Regresa el silencio, interrumpido por los gritos y las risas de las niñas. En Londres, en St. Pancras International Station, tomamos hace años un tren que atravesó  el túnel del Canal de la Mancha  y nos dejó en Paris. Puedo recordar el frío en  la estación de Gare du Nord cuando caminábamos hacia la salida,  y a un lado, las flores. Había de todos los colores, de texturas diferentes.  Una mujer las rociaba con una botella de agua y las acomodaba en cubos de metal. Recuerdo que mirábamos aquellas flores y la mujer,  impaciente, esperaba a que compráramos algo o nos largáramos. ¿Compramos aquella tarde alguna flor? Eso no lo recuerdo.
Me quedo observando  las rocas que cubren los espacios entre los rieles. Son de colores grises, negras, también las hay cremas, con pintas como pecas. Un día estaba en este mismo lugar, mirando las mismas piedras y pensando, tal vez, en otras cosas, cuando se paró a mi lado  Guillermo, un tipo con el que he trabajado por más de veinte años. En esos días el también usaba el tren.
─ Hoy es el último día que subo al traste este, a partir de la semana que viene, voy a venir en mi carro ─me dijo de pronto.
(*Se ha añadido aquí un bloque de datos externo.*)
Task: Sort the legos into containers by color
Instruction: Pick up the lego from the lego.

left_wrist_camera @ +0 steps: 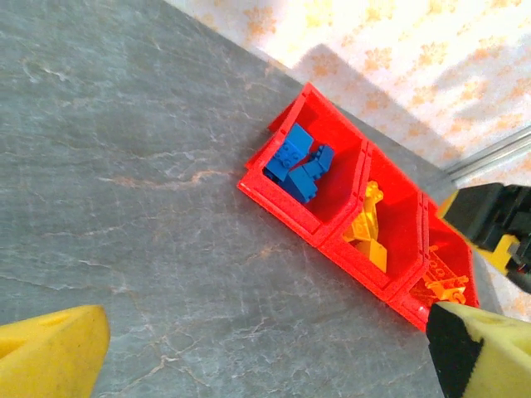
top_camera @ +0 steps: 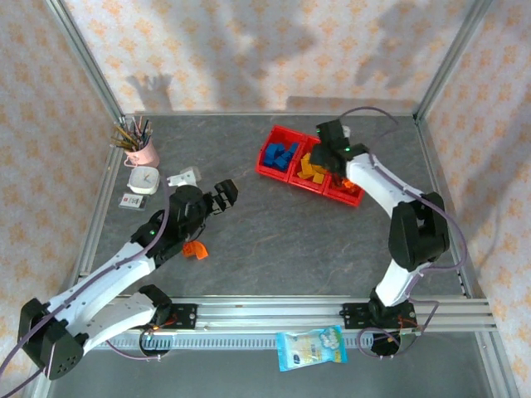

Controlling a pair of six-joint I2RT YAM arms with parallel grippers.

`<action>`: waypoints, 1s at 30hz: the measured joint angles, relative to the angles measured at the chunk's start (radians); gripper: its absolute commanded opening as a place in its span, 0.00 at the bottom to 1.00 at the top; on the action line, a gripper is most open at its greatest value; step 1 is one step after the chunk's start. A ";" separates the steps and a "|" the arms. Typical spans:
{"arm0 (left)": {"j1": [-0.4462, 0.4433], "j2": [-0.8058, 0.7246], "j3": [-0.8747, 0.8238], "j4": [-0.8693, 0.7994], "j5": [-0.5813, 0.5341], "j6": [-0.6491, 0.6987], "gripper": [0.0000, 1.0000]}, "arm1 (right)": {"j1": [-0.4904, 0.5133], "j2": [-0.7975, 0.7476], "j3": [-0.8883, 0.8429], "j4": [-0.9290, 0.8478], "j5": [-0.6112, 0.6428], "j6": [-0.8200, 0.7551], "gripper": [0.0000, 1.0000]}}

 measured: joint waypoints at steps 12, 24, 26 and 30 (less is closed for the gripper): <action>0.032 -0.244 0.116 -0.366 -0.153 -0.078 0.99 | 0.474 0.012 -0.043 0.164 -0.150 0.000 0.79; 0.033 -0.342 0.210 -0.586 -0.278 -0.156 0.99 | 0.745 0.209 0.003 0.308 -0.202 -0.004 0.79; 0.033 -0.360 0.210 -0.605 -0.293 -0.166 0.99 | 0.766 0.257 0.038 0.308 -0.202 -0.008 0.79; 0.033 -0.376 0.211 -0.637 -0.315 -0.184 0.99 | 0.798 0.346 0.133 0.310 -0.198 -0.016 0.78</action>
Recuerdo eso. No sé qué tendrán en común  las piedras con ese instante. Una tarde, al salir, Guillermo frenó a mi lado su carro y me trajo hasta la estación. Al lado de la palanca de los cambios, descansaba una pistola negra, brillante.
─ A mí no me sorprende nadie. El que venga a joderme, lo jodo yo primero ─ dijo al ver que el arma había llamado mi atención.
Cuando me bajé de su carro, respiré un poco mejor.
Una semana después, bañándose en su casa, le dio un stroke.  Ahora no habla, no se mueve, con los ojos trata de seguir a las personas que lo atienden, hacia la izquierda, arriba, a la derecha, un poco más allá.
Anuncian por los altavoces que el tren arribará en cinco minutos.
Primero lo dicen en inglés, después en español.